Exercise instructions —
Everything from the line containing "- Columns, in" through the line containing "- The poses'" should be repeated exactly, and nothing else from the data.

Source material —
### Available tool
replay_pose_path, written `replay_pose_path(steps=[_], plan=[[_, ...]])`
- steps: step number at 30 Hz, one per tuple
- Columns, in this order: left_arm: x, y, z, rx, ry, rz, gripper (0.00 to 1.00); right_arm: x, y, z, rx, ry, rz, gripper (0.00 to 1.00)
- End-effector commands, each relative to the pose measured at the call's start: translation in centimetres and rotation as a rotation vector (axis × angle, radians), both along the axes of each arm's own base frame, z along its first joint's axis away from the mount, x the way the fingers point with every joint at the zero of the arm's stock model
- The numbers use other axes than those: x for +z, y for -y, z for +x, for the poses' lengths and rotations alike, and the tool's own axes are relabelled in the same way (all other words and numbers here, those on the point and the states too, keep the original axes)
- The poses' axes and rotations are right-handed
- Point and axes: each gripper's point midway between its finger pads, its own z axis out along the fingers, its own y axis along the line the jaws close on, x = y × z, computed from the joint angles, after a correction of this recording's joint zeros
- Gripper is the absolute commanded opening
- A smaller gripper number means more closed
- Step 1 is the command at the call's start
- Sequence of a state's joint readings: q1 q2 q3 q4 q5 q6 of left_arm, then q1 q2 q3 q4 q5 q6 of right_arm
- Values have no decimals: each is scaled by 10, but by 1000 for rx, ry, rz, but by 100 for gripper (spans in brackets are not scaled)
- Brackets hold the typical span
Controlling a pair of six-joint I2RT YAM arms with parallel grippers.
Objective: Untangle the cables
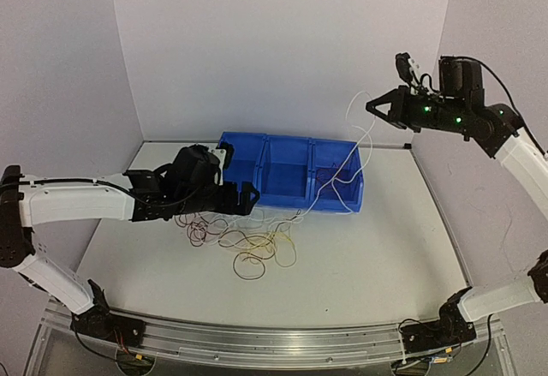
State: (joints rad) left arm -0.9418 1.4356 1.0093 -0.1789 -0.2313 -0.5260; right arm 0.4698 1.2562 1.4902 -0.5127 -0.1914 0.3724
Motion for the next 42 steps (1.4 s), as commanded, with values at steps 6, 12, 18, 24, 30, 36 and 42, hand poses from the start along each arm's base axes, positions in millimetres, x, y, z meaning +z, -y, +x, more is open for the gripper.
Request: replay_pose_path(steps=[6,12,18,24,30,36,42], plan=[[-9,79,-34,-195,104,-71,91,48,-19,15,-18,-86,259,0],[-54,108,-25,-183,61,-4,86,59,-21,28,-62,-121,333,0],[-83,107,-1,-44,64,47,81,74,-20,31,-83,-136,406,0],[-99,115,12,9,66,71,73,77,-23,30,-77,-158,437,0],[-119,91,14,104,43,149,19,96,0,31,-162,-24,355,0],[-140,27,3,240,-9,245,0,115,99,57,-649,284,-72,0],[-162,-48,-14,405,-92,322,0,140,162,69,-944,394,-418,0]])
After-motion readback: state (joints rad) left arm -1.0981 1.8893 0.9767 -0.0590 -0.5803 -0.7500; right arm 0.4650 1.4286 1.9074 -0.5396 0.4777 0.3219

Response for this exercise —
- Columns, in this order: left_arm: x, y, z, rx, ry, rz, gripper (0.00 to 1.00); right_arm: x, y, z, rx, ry, rz, gripper (0.00 to 1.00)
- End-effector commands, each relative to the pose measured at the call's start: translation in centimetres and rotation as a rotation vector (axis × angle, radians), both along the axes of each arm's own base frame, z along its first joint's axis away from the mount, x the way the fingers point with every joint at the zero of the arm's stock model
- The numbers use other axes than those: x for +z, y for -y, z for +x, for the poses' lengths and rotations alike, and the tool's own axes are relabelled in the same way (all other words and numbers here, those on the point and the states too, keep the original axes)
- The poses' axes and rotations are right-handed

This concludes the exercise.